We now study the convergence properties of P-ULA. In a manner akin to Roberts and Tweedie (1996), we study geometric convergence for the case where \(\pi \) is one-dimensional and we illustrate our results on the class \(\mathcal {E}(\beta ,\gamma )\). Extensions to high-dimensional models of the form \(\pi (\varvec{x}) = \prod _{i=1}^n f_i(x_i)\) are possible by using Property 5, and to high-dimensional densities \(\pi \in \mathcal {C}^\infty \) with Lipschitz gradients by using Theorem 7.1 of Mattingly et al. (2002).

Theorem 3.1

Suppose that \(\pi \) is one-dimensional and that (1) holds. For some fixed \(d >0\), let

$$\begin{aligned} S_d^+= & {} \lim _{x\rightarrow \infty } \{\hbox {prox}^{\delta /2}_{g}(x) - x\}x^{-d}, \nonumber \\ S_d^-= & {} \lim _{x\rightarrow -\infty } \{\hbox {prox}^{\delta /2}_{g}(x) - x\}|x|^{-d}. \end{aligned}$$

Then \(\text {P-ULA}\) is geometrically ergodic if for some \(d \in [0,1]\) both \(S_d^+ < 0\) and \(S_d^- > 0\) exist.

Proof

The proof follows from the fact that \(\nabla \log \pi _{\delta /2}\) is continuous and \(\text {P-ULA}\) is \(\mu ^{Leb}\)-irreducible and weak Feller, and hence all compact sets are small (Meyn and Tweedie 1993, Chap. 6). Then, using Property 2, the conditions on \(S_d^+\) and \(S_d^-\) are equivalent to the conditions of part (a) of Theorem 3.1 of Roberts and Tweedie (1996) establishing that \(\text {P-ULA}\) is geometrically ergodic for \(d \in [0,1)\). For \(d = 1\) we proceed similarly to Property 6 and note that for approximations \(\pi _{\delta /2}\) with Gaussian tails we have that \(S_1^+ \in (-1,0)\) and \(S_1^- \in (0,1)\), thus part (b) of Theorem 3.1 of Roberts and Tweedie (1996) applies. Finally, notice from Property 2 that the values of \(d\), \(S_d^+\) and \(S_d^-\) are closely related to the tails of the approximation \(\pi _{\delta /2}\), i.e. \(\lim _{x\rightarrow \infty } \frac{\text {d}}{\text {d}x} \log \pi _{\delta /2}(x) = S_d^+ x^d + o(|x|^d)\) and \(\lim _{x\rightarrow -\infty } \frac{\text {d}}{\text {d}x}\log \pi _{\delta /2}(x) = S_d^- x^d + o(|x|^d)\). \(\square \)

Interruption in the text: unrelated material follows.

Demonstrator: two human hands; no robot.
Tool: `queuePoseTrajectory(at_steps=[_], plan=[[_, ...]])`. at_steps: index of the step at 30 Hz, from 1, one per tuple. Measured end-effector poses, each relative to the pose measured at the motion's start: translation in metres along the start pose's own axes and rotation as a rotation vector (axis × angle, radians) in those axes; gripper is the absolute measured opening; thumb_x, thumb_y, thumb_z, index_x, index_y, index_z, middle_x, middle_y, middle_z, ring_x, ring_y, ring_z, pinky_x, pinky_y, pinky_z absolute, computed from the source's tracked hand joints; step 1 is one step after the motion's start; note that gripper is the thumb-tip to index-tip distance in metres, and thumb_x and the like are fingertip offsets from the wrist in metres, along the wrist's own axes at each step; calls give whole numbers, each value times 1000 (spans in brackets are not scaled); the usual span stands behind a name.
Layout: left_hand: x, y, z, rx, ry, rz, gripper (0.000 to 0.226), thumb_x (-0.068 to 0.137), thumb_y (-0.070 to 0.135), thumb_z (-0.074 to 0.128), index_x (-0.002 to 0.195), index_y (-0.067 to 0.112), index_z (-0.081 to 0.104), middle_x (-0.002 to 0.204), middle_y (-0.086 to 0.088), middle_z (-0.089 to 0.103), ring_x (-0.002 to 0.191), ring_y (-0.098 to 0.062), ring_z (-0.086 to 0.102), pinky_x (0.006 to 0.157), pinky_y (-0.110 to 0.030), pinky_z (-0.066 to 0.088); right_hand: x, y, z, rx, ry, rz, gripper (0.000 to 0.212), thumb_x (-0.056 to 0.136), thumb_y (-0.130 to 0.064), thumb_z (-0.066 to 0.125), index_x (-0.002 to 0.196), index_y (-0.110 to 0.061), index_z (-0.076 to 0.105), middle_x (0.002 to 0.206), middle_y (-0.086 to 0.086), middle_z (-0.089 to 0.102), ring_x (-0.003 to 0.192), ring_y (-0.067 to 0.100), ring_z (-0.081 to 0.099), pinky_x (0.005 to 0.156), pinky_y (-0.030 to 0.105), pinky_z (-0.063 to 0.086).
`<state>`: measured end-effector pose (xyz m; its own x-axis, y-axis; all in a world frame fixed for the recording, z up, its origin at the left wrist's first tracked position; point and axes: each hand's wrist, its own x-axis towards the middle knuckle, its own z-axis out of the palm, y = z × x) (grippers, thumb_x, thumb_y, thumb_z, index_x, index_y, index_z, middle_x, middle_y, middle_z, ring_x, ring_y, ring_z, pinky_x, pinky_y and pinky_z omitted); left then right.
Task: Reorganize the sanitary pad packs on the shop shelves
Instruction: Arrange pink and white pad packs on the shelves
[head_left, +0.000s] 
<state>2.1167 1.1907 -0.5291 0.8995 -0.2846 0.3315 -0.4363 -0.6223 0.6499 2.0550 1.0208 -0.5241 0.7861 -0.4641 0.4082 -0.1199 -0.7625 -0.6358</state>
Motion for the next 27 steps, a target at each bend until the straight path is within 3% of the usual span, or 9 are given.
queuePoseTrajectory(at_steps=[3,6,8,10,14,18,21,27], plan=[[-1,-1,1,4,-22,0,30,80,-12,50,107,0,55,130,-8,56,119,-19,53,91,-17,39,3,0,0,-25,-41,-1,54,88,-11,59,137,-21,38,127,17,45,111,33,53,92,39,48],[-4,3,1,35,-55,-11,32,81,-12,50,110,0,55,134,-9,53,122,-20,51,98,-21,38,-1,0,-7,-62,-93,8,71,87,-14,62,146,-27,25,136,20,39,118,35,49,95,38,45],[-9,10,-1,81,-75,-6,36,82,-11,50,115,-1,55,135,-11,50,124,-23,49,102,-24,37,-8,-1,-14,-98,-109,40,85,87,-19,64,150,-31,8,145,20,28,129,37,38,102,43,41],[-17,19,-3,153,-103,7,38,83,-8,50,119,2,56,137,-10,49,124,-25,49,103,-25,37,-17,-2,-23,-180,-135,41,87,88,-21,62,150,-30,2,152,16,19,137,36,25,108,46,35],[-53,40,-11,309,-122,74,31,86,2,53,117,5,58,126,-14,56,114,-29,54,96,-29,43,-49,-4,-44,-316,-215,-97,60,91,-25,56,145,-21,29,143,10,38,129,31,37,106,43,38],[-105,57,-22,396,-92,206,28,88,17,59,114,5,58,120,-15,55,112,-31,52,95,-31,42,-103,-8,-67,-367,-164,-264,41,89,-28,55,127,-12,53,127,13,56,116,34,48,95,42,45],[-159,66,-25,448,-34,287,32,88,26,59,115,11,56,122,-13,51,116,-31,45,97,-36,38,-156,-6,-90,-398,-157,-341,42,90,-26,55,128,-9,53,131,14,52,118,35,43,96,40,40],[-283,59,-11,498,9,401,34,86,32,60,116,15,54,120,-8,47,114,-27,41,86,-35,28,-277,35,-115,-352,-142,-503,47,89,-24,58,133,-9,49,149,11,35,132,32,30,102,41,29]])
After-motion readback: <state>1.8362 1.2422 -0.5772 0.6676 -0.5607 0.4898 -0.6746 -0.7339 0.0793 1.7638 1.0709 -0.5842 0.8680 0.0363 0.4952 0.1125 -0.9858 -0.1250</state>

Theorem 3.1 is most clearly illustrated when \(\pi \) belongs to the class \(\mathcal {E}(\beta ,\gamma )\). Recall that ULA is not ergodic for if \(\beta >2\) and only for \(\delta \) sufficiently small if \(\beta = 2\) (Roberts and Tweedie 1996).

Corollary 3.1

Assume that \(\pi \in \mathcal {E}(\beta ,\gamma )\) and that (1) holds. Then \(\text {P-ULA}\) is geometrically ergodic for all \(\delta > 0\).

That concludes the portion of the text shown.